Singers and dancers have always been the staple of Broadway, but these days casting agents have begun sending in the clowns -- funny people for legit roles.
The biggest name is Whoopi Goldberg, who took over for Nathan Lane and thoroughly rejuvenated A Funny Thing Happened On The Way To The Forum. Granted, Goldberg got her start in her own Broadway solo, but she's also known for her work as an emcee and co-host of HBO's annual "Comic Relief." When she departs Forum July 13, "In Living Color's" David Alan Grier will take over.
Speaking of TV's "In Living Color," fellow cast-member Kim Coles will wrap up her Off-Off-Broadway comedy, Homework at the HERE Theatre, June 28.
Three -- count `em three -- funny people can be found in Hal Prince's Broadway revival of Candide: Andrea Martin, Arte Johnson & Mal Z. Lawrence. Second City TV alumnus Martin appeared in Broadway in My Favorite Year and Off-Broadway in the half-autobiography, half-sketch comedy show, Nude, Nude, Totally Nude. Johnson was a "velly intellesting" bit player on TV's "Laugh In." Lawrence is a borscht belt comic launched to prominence in Catskills On Broadway, featuring him alongside other stand-ups Dick Capri, Marilyn Michaels and Freddie Roman.
Just announced is the news that Triumph Of Love, the highly anticipated Marivaux musical, will put comedienne Elayne Boosler alongside the likes of Betty Buckley and F. Murray Abraham. Helping start the comedy trend was the current Broadway revival of Grease!. The show helped push Rosie O'Donnell from the stand-up circuit to Broadway fame. She repaid the favor when she got her own morning talk show. She books lots of Broadway performers and talks up the theatre every chance she gets. Broadway responded in kind by choosing O'Donnell to host the 1997 Tony Awards -- which got the best ratings in years.
Though Jeff Conaway currently stars as the Grease! deejay, Saturday Night Live veteran Joe Piscopo was featured in the role last year.
The 1996 season saw SNL alum Julia Sweeney bring her own autobiographical solo, God Said `Ha!' to Broadway, and just a few months later, Gilda Radner's life received an exuberant spin in Off Broadway's Bunny Bunny, by her friend and Saturday Night Live writer, Alan Zweibel.
Also Off-Broadway, Beat: A Subway Cop's Comedy, launched real life cop and stand-up comedian John DiResta into the legit life. He's currently working on a TV pilot thanks to the exposure given him by the Kaufman Theatre show's six month run.
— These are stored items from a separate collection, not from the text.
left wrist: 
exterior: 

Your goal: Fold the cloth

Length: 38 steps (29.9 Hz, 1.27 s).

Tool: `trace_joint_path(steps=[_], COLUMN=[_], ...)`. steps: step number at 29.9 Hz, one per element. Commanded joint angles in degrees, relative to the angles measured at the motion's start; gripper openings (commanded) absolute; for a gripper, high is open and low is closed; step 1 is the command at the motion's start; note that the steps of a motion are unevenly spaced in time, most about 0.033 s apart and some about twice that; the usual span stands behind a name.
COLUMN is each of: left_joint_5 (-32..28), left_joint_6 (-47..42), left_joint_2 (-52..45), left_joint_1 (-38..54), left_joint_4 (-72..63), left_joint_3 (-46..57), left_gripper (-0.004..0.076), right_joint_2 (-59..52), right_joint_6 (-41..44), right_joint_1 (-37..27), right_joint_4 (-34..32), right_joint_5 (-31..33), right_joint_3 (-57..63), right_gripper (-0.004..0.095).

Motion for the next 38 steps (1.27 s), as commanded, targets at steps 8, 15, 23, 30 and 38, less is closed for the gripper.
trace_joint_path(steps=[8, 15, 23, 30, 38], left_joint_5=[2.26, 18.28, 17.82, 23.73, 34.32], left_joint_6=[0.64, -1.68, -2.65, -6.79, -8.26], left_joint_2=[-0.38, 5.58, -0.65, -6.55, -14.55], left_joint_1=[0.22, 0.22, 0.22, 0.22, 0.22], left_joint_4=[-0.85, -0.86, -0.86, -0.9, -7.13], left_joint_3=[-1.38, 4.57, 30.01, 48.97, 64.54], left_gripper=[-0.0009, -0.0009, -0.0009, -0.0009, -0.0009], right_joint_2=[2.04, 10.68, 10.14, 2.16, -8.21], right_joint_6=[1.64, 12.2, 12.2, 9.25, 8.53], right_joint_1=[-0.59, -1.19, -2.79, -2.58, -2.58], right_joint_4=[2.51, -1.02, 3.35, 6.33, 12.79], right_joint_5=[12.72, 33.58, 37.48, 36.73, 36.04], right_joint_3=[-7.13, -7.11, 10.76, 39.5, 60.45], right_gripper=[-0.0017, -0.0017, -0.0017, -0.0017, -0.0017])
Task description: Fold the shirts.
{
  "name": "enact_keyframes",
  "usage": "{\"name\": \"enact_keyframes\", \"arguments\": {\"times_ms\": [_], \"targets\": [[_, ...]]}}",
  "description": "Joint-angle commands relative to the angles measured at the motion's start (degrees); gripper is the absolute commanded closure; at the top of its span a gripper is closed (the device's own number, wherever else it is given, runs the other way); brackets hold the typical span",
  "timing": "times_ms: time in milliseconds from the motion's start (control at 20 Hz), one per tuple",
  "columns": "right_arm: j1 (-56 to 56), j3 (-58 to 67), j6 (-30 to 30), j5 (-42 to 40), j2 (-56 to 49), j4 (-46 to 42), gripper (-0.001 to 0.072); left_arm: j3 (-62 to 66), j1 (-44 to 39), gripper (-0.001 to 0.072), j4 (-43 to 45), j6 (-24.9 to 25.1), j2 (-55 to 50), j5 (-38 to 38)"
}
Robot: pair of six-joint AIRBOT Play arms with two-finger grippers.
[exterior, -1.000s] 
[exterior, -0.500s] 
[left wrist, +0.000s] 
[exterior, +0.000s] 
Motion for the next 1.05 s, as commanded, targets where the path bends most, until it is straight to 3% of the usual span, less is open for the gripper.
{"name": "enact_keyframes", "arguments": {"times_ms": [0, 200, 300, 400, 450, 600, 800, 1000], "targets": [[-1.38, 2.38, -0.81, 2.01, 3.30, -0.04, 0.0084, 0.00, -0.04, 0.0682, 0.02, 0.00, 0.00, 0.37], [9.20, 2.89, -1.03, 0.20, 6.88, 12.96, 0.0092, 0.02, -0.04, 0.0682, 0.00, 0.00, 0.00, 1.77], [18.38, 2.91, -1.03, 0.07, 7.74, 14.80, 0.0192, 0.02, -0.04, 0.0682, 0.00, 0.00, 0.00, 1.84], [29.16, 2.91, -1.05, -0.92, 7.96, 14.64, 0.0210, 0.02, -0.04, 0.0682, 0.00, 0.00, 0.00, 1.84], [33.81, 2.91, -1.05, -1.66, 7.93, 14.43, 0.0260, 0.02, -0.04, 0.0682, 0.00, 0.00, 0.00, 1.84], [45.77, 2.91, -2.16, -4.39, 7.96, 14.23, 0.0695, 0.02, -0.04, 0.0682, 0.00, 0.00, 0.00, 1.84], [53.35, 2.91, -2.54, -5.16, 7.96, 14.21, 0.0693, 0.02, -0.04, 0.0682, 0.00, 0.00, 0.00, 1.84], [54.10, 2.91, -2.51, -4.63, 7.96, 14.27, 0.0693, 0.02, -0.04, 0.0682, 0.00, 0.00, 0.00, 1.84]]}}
The environmental comedies Grandma Sylvia's Funeral and Tony `n' Tina's Wedding offers actors lots of opportunity for improv, with the producers occasionally "Weisslering" the latter with guest stars. Among the funny folk found in T&T have been the real-life "Kramer," upon whom the "Seinfeld" character is based, and Howard Stern Show co hort, "Stuttering" John Melendez.
The everlasting Chicago City Limits and the soon-to-close (and tour) Capitol Steps bring sketch comedy to the New York mix, while the Off-Broadway hit, Late Nite Catechism, is essentially a stand-up comedy routine for a nun -- aka co-author and star Maripat Donovan.